Problem requirements: Your answer must contain each line of the listing in which "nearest" appears, copied in full.

----------------------------------------

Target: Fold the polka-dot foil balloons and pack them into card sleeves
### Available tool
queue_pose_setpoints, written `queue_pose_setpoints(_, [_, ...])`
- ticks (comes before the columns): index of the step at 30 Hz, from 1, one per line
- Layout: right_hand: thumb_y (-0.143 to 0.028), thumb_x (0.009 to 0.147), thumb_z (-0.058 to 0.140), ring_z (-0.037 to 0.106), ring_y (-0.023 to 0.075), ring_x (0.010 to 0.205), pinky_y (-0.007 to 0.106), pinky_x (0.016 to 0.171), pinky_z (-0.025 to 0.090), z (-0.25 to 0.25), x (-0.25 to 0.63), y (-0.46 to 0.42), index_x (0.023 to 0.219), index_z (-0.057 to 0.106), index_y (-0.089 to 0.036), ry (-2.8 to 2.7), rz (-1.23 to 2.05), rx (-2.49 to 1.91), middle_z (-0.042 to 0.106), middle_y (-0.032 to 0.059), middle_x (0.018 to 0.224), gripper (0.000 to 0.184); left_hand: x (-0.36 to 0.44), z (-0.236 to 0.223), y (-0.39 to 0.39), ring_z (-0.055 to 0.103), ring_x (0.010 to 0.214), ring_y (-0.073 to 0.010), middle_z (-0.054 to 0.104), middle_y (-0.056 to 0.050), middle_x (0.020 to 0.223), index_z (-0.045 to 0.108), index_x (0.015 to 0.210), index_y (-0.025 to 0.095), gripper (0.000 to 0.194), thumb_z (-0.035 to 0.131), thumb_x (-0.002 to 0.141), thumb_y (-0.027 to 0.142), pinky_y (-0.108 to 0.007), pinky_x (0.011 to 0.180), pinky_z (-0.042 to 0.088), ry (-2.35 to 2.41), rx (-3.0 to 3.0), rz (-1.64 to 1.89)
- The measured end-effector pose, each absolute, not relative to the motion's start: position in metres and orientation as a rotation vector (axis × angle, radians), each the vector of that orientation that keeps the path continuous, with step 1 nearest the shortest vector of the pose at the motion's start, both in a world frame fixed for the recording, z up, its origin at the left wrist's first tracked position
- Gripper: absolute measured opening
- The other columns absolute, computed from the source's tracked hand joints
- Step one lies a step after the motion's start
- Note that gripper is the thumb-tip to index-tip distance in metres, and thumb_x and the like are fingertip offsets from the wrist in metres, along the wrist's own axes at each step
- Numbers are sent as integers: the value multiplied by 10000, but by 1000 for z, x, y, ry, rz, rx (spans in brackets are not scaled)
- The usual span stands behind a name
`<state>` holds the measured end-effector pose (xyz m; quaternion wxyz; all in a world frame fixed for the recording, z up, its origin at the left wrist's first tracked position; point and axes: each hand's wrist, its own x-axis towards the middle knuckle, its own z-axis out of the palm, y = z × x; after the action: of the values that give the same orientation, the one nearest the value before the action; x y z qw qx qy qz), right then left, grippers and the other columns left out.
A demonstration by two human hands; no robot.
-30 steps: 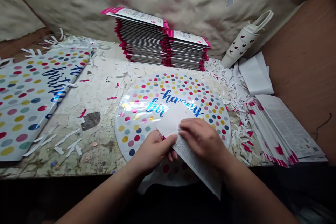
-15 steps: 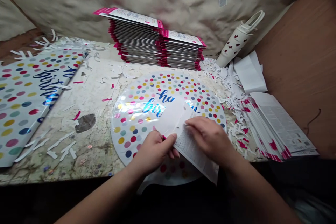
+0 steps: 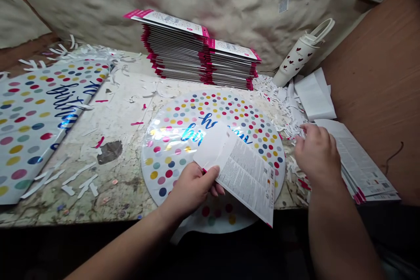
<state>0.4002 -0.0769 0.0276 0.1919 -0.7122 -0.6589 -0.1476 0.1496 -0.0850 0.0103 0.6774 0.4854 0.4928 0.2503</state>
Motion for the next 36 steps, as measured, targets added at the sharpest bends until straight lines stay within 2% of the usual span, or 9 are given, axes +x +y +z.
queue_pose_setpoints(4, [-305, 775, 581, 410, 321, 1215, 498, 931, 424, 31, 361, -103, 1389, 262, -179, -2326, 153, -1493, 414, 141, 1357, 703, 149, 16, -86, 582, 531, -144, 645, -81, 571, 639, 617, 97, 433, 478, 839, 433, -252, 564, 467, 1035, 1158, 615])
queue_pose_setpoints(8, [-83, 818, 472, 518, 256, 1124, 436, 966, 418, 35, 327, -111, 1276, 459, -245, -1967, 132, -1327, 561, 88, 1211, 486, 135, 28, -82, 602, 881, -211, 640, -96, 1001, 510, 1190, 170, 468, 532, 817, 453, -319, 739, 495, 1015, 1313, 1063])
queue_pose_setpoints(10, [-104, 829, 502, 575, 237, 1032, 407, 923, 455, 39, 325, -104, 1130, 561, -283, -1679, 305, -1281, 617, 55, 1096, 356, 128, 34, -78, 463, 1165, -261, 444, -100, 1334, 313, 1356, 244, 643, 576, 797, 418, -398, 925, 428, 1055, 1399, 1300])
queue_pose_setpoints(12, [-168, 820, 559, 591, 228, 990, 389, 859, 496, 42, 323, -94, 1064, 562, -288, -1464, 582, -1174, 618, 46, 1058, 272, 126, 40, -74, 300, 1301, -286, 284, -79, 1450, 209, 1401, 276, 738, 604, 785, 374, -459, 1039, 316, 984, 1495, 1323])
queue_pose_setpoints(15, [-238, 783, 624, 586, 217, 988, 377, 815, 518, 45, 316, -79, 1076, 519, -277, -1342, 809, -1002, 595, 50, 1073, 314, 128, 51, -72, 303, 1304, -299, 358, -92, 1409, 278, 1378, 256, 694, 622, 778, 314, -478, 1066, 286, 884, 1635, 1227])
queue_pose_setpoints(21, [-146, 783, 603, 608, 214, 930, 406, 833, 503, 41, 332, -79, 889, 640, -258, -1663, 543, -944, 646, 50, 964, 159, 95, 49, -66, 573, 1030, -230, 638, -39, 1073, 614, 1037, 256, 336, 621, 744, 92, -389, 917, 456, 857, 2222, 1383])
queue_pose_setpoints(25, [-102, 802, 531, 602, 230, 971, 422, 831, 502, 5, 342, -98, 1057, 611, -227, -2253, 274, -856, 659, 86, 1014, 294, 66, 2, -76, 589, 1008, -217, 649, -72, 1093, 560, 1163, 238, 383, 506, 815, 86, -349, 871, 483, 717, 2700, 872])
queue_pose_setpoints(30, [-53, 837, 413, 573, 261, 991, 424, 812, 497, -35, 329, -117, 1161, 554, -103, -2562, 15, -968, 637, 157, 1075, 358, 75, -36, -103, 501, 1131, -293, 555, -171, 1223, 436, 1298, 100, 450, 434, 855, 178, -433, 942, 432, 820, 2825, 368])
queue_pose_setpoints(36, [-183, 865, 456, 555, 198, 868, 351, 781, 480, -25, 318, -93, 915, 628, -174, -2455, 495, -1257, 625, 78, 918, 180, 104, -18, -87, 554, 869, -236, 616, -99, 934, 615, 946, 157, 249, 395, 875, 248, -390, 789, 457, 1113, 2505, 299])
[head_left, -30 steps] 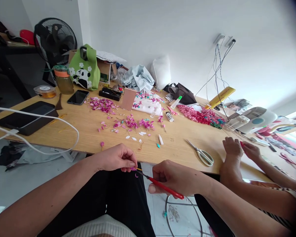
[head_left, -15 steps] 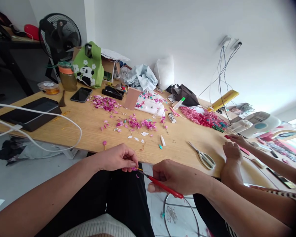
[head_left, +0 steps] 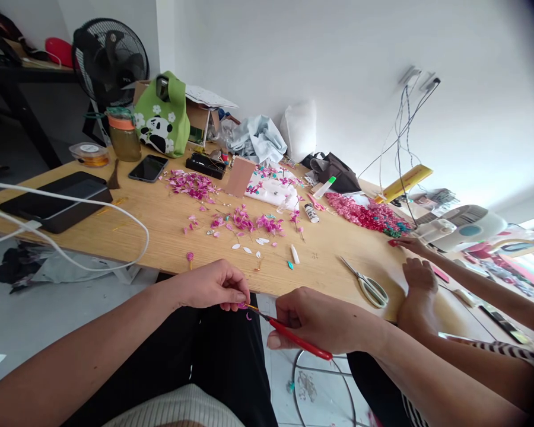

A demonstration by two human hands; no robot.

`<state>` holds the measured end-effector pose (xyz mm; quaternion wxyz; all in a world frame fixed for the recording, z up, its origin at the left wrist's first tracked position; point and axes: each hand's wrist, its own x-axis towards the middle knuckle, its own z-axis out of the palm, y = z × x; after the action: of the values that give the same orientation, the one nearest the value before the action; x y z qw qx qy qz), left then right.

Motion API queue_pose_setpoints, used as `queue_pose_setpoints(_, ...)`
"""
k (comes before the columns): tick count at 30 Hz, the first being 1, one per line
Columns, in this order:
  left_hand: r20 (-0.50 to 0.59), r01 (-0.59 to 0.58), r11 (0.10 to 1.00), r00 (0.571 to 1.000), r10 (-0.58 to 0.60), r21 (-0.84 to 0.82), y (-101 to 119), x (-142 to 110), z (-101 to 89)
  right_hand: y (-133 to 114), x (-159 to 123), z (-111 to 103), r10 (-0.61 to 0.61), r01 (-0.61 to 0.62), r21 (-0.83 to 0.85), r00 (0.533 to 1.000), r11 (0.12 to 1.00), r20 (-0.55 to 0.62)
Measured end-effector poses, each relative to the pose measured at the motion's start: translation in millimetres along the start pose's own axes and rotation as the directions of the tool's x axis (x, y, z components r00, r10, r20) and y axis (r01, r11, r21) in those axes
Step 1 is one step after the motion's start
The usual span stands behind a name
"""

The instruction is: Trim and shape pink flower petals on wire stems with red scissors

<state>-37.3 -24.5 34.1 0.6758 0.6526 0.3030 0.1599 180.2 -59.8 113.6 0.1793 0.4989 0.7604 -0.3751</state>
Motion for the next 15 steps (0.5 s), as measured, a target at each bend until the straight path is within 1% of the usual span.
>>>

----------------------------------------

Answer:
- The measured end-effector pose, each absolute, not relative to the motion's start: position in metres and orientation as a rotation vector (axis × angle, radians), each the vector of that orientation that keeps the path continuous, with step 1 nearest the shortest vector of the pose at the motion's start, both in a world frame fixed for the recording, z up, its origin at the left wrist's first tracked position
`<state>` holds the measured end-effector pose (xyz m; quaternion wxyz; all in a world frame fixed for the recording, z up, its origin at the left wrist's first tracked position; point and axes: each hand's wrist, its own x-axis towards the middle knuckle, its own z-axis out of the palm, y = z × x; after the action: of the values that give the same orientation, the one nearest the value before the action; x y z qw qx qy qz), right then left, grippers and the other columns left out.
`<state>` holds the measured end-effector pose (xyz mm; quaternion wxyz; all in a world frame fixed for the recording, z up, its origin at the left wrist's first tracked position; point and axes: each hand's wrist, its own x-axis towards the middle knuckle, its own z-axis out of the palm, y = z × x; after the action: of the values that give the same orientation, the one nearest the value before the action; x y z qw qx qy qz), left then right.

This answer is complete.